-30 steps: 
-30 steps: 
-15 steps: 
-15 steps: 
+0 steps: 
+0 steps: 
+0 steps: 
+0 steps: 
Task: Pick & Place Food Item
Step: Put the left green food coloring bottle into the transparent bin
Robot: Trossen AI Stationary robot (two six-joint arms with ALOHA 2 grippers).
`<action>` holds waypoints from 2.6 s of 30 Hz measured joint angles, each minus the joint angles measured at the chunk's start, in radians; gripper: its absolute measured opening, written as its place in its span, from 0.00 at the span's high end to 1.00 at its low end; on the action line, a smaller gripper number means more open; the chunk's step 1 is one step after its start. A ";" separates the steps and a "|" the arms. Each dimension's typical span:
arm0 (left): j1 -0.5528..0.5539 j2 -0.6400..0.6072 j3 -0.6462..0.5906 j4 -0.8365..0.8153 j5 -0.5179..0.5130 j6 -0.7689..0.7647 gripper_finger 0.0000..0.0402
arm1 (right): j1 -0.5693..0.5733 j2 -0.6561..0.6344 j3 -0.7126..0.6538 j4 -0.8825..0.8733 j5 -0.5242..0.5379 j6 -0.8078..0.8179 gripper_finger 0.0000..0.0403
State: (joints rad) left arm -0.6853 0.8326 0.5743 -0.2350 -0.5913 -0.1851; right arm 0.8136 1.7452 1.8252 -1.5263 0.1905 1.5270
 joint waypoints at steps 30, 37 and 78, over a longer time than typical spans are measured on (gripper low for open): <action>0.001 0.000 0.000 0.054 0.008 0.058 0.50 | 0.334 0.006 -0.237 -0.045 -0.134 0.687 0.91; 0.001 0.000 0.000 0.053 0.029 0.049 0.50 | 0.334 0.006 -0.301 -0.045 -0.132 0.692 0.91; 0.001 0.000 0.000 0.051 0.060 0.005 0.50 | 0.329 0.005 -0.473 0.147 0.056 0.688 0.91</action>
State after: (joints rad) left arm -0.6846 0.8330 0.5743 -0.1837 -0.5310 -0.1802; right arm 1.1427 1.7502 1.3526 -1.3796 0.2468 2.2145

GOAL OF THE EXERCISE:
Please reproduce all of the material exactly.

REPLY TO THE EXERCISE:
-30 steps: 
-30 steps: 
-15 steps: 
-15 steps: 
+0 steps: 
+0 steps: 
+0 steps: 
+0 steps: 
Task: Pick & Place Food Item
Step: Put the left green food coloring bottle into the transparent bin
Robot: Trossen AI Stationary robot (two six-joint arms with ALOHA 2 grippers).
`<action>` holds waypoints from 2.6 s of 30 Hz measured joint angles, each minus the joint angles measured at the chunk's start, in radians; gripper: its absolute measured opening, written as its place in its span, from 0.00 at the span's high end to 1.00 at its low end; on the action line, a smaller gripper number means more open; the chunk's step 1 is one step after its start. A ";" separates the steps and a "|" the arms. Each dimension's typical span:
arm0 (left): j1 -0.5528..0.5539 j2 -0.6400..0.6072 j3 -0.6462..0.5906 j4 -0.8365..0.8153 j5 -0.5179..0.5130 j6 -0.7689..0.7647 gripper_finger 0.0000..0.0402
arm1 (right): j1 -0.5693..0.5733 j2 -0.6561..0.6344 j3 -0.7126..0.6538 j4 -0.8825..0.8733 j5 -0.5242..0.5379 j6 -0.8078..0.8179 gripper_finger 0.0000..0.0403
State: (joints rad) left arm -0.6853 0.8326 0.5743 -0.2350 -0.5913 -0.1851; right arm 0.8136 1.7452 1.8252 -1.5263 0.1905 1.5270
 joint waypoints at steps 30, 37 and 78, over a longer time than typical spans are measured on (gripper low for open): <action>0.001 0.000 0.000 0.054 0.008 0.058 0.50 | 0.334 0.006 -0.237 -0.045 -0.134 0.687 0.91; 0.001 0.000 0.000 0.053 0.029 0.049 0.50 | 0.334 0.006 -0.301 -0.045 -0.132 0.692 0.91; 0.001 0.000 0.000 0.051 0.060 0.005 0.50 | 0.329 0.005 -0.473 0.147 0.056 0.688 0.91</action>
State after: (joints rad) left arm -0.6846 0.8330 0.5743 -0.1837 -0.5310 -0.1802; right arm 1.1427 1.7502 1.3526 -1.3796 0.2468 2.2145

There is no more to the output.